6 Ross v Southern Response Earthquake Services Ltd, above n 5; and Southern Response Earthquake Services Ltd v Ross [2020] NZSC 126, [2021] 1 NZLR 117.
7 Ross v Southern Response Earthquake Services Ltd, above n 5, at [81] (footnotes omitted).
[81] We are satisfied that there is no jurisdictional barrier to the making of an opt out order under r 4.24. The rule clearly authorises a representative plaintiff to bring proceedings on behalf of other persons with the same interest in the subject matter of a proceeding without first obtaining their consent. That is precisely what paragraph (b) of the rule contemplates. …
[52] In Southern Response the Supreme Court dismissed the appeal and confirmed the jurisdiction to make opt out representative orders.
[53] Mr Salmon submitted that opt out orders were appropriate in this case. It is a large scale consumer action and, as such, is a paradigm example of a case best brought on an opt out basis. There is no prospect of class members being disadvantaged by the proceeding, especially at stage 1. Opt out orders will not require the defendants to disclose customers’ personal information and private banking information until after they have had the opportunity to opt out. Such information is not required at stage 1, which will focus on the representative plaintiffs’ claims.
[54] While both defendants accept the Court has jurisdiction to make representative orders on an opt out basis, Mr Hunter QC submitted that applying the settled principles governing applications under r 4.24 the plaintiffs’ claim was not suitable to be brought as a representative action, let alone on an opt out basis. But if, despite that principal submission, the Court considered that representative orders were appropriate, such orders should be on an opt in basis.
[55] Ms Cooper QC submitted that the common issues being advanced by the plaintiffs were a high level set of statutory interpretation questions, the answers to which would not advance the claims of the proposed class members at all. The proceeding was unsuitable for a representative action. But again if, despite that submission, the Court was minded to make representative orders, they should be made on an opt in basis.
Requirements for a representative action
[56] The principles to consider on an application under r 4.24 are now relatively well established. They were summarised by French J in delivering the decision of the Court of Appeal in Cridge v Studcorp Ltd:8
(a)The rule should be applied to serve the interests of expedition and judicial economy, a key underlying reason for its existence being efficiency. A single determination of issues that are common to members of a class of claimants reduces costs, eliminates duplication of effort and avoids the risk of inconsistent findings.
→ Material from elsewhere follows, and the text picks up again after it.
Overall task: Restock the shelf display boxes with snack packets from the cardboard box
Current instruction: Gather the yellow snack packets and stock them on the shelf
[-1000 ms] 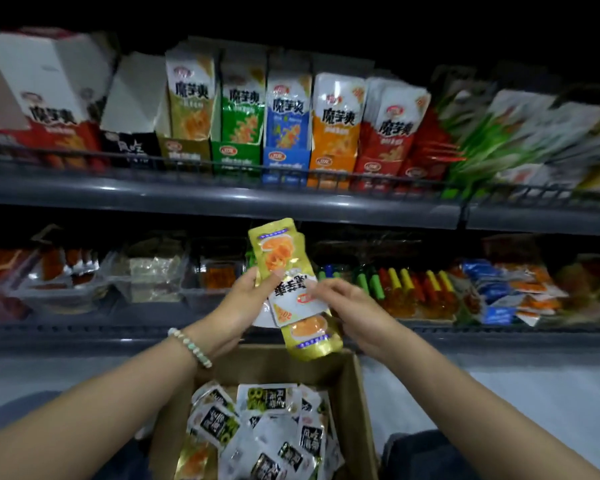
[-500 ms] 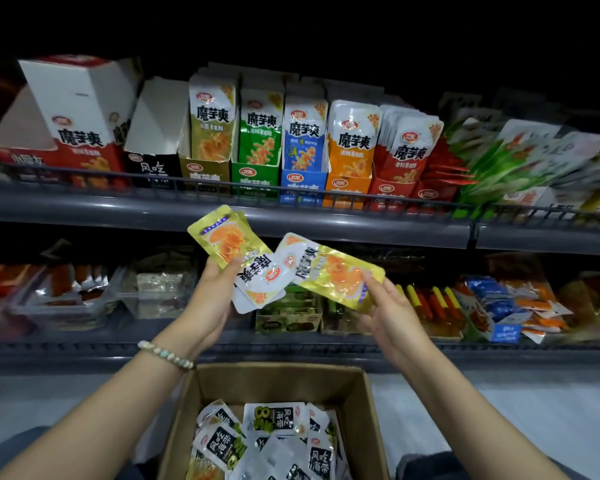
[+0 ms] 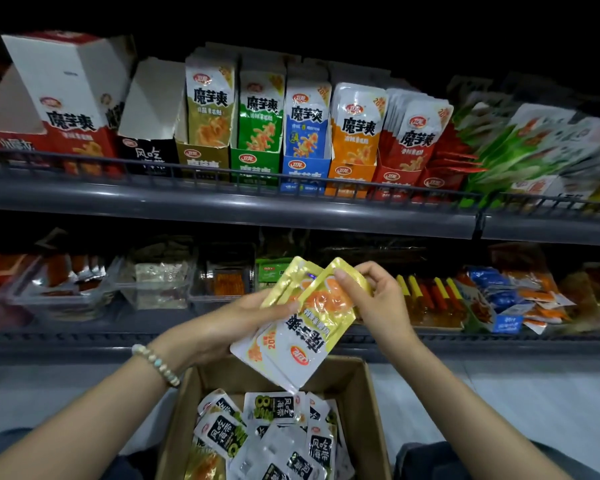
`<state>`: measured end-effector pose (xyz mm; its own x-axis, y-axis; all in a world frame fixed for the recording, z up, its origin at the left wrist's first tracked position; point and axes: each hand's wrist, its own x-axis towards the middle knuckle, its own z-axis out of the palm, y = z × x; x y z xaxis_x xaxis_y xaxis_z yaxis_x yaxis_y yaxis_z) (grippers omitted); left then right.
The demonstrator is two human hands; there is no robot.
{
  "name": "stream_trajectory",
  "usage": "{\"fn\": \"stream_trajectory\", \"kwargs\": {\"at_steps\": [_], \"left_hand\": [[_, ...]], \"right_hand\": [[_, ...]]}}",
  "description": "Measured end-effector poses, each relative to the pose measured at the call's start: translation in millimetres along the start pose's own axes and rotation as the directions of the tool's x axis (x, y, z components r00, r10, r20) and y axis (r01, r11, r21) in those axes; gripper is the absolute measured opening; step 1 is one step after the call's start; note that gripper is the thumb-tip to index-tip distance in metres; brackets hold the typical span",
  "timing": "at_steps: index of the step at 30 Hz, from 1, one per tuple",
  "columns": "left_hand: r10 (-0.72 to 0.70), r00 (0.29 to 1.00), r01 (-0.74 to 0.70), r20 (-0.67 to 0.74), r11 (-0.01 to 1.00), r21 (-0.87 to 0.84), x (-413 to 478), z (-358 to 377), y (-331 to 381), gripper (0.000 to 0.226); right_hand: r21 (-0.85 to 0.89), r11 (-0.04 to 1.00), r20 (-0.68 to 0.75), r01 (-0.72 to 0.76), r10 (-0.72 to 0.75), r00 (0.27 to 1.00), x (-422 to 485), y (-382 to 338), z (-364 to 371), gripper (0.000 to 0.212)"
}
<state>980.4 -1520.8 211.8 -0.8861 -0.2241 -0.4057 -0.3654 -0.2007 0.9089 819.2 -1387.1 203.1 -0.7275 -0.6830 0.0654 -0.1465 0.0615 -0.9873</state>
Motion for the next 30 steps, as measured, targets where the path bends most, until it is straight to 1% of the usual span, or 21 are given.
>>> {"fn": "stream_trajectory", "kwargs": {"at_steps": [2, 3, 4, 6, 7, 8, 9, 10, 12, 13, 15, 17, 19, 21, 23, 25, 26, 27, 28, 30], "left_hand": [[0.004, 0.999, -0.008, 0.039, 0.993, 0.118, 0, 5, -2, 0.035], [0.000, 0.998, -0.008, 0.056, 0.990, 0.144, 1, 4, -2, 0.035], [-0.008, 0.997, -0.003, 0.071, 0.988, 0.153, 1, 4, -3, 0.036], [-0.028, 0.996, 0.013, 0.088, 0.985, 0.171, 1, 0, -3, 0.036], [-0.031, 0.996, 0.015, 0.088, 0.984, 0.175, 1, -3, -3, 0.037], [-0.024, 0.997, 0.010, 0.076, 0.985, 0.173, 1, -5, -3, 0.040], [-0.005, 0.999, -0.001, 0.037, 0.986, 0.169, 2, -9, -4, 0.047], [0.022, 0.999, -0.016, -0.036, 0.987, 0.160, 3, -13, -4, 0.056], [0.076, 0.974, -0.044, -0.213, 0.987, 0.152, 5, -22, -4, 0.071], [0.097, 0.956, -0.057, -0.275, 0.987, 0.148, 6, -26, -3, 0.073], [0.117, 0.941, -0.074, -0.318, 0.987, 0.142, 5, -31, -1, 0.065], [0.139, 0.941, -0.092, -0.308, 0.982, 0.163, 5, -31, 0, 0.052], [0.152, 0.938, -0.104, -0.313, 0.981, 0.166, 7, -26, -4, 0.044], [0.150, 0.914, -0.123, -0.376, 0.988, 0.095, 12, -21, -10, 0.037], [0.113, 0.898, -0.167, -0.424, 0.981, -0.093, 16, -16, -13, 0.030], [0.062, 0.928, -0.189, -0.368, 0.929, -0.319, 16, -11, -11, 0.027], [0.059, 0.942, -0.181, -0.329, 0.917, -0.355, 16, -8, -10, 0.027], [0.068, 0.951, -0.169, -0.302, 0.931, -0.324, 17, -7, -11, 0.026], [0.082, 0.951, -0.163, -0.299, 0.953, -0.257, 18, -4, -13, 0.023], [0.127, 0.924, -0.182, -0.362, 0.976, -0.123, 20, -1, -18, 0.016]], "right_hand": [[-0.057, 0.998, -0.022, 0.038, -0.039, 0.999, 0, 6, 4, 0.028], [-0.085, 0.996, -0.008, 0.030, -0.031, 0.999, 1, 8, 4, 0.032], [-0.095, 0.995, 0.021, -0.006, 0.008, 1.000, 3, 7, 3, 0.035], [-0.058, 0.988, 0.142, -0.142, 0.149, 0.979, 7, 5, -2, 0.039], [-0.038, 0.980, 0.228, -0.196, 0.200, 0.953, 8, 2, -5, 0.039], [-0.035, 0.975, 0.301, -0.221, 0.221, 0.927, 9, 1, -7, 0.035], [-0.035, 0.972, 0.344, -0.234, 0.231, 0.910, 9, 0, -9, 0.032], [-0.026, 0.969, 0.366, -0.247, 0.239, 0.900, 9, 0, -12, 0.031], [-0.027, 0.951, 0.400, -0.308, 0.293, 0.869, 8, 1, -16, 0.034], [-0.056, 0.940, 0.436, -0.336, 0.326, 0.839, 8, 0, -18, 0.039], [-0.165, 0.929, 0.523, -0.332, 0.368, 0.769, 7, 0, -21, 0.048], [-0.260, 0.934, 0.579, -0.245, 0.354, 0.734, 4, 2, -17, 0.053], [-0.296, 0.936, 0.578, -0.191, 0.334, 0.744, -3, 6, -7, 0.053], [-0.261, 0.943, 0.533, -0.206, 0.318, 0.784, -10, 10, 2, 0.047], [-0.156, 0.953, 0.464, -0.261, 0.304, 0.832, -13, 13, 9, 0.039], [-0.014, 0.941, 0.410, -0.338, 0.313, 0.857, -14, 15, 12, 0.031], [0.051, 0.927, 0.390, -0.371, 0.324, 0.862, -13, 15, 13, 0.028], [0.102, 0.911, 0.371, -0.399, 0.337, 0.865, -13, 16, 14, 0.026], [0.133, 0.900, 0.357, -0.416, 0.348, 0.867, -12, 16, 16, 0.024], [0.132, 0.902, 0.332, -0.412, 0.352, 0.875, -12, 16, 19, 0.023]]}}
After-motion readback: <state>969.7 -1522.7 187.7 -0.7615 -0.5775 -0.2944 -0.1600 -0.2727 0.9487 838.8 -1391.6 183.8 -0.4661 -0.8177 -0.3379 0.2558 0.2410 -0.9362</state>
(b)Access to justice is also an important consideration. Representative actions make affordable otherwise unaffordable claims that would be beyond the means of any individual claimant. Further, they deter potential wrongdoers by disabusing them of the assumption that minor but widespread harm will not result in litigation.
(c)Under the rule, the test is whether the parties to be represented have the same interest in the proceeding as the named parties.
(d)The words “same interest” extend to a significant common interest in
the resolution of any question of law or fact arising in the proceeding.
(e)A representative order can be made notwithstanding that it relates only to some of the issues in the claim. It is not necessary that the common question make a complete resolution of the case, or even liability, possible.
(f)It must be for the benefit of the other members of the class that the
plaintiff is able to sue in a representative capacity.
(g)The court should take a liberal and flexible approach in determining
whether there is a common interest.
(h)The requisite commonality of interest is not a high threshold and the court should be wary of looking for impediments to the representative action rather than being facilitative of it.
(i)A representative action should not be allowed in circumstances that would deprive a defendant of a defence it could have relied on in a separate proceeding against one or more members of the class, or conversely allow a member of the class to succeed where they would not have succeeded had they brought an individual claim.
8 Cridge v Studcorp Ltd [2017] NZCA 376 (2017) 23 PRNZ 582 at [11]. See also Credit Suisse Private Equity LLC v Houghton [2014] NZSC 37, [2014] 1 NZLR 541.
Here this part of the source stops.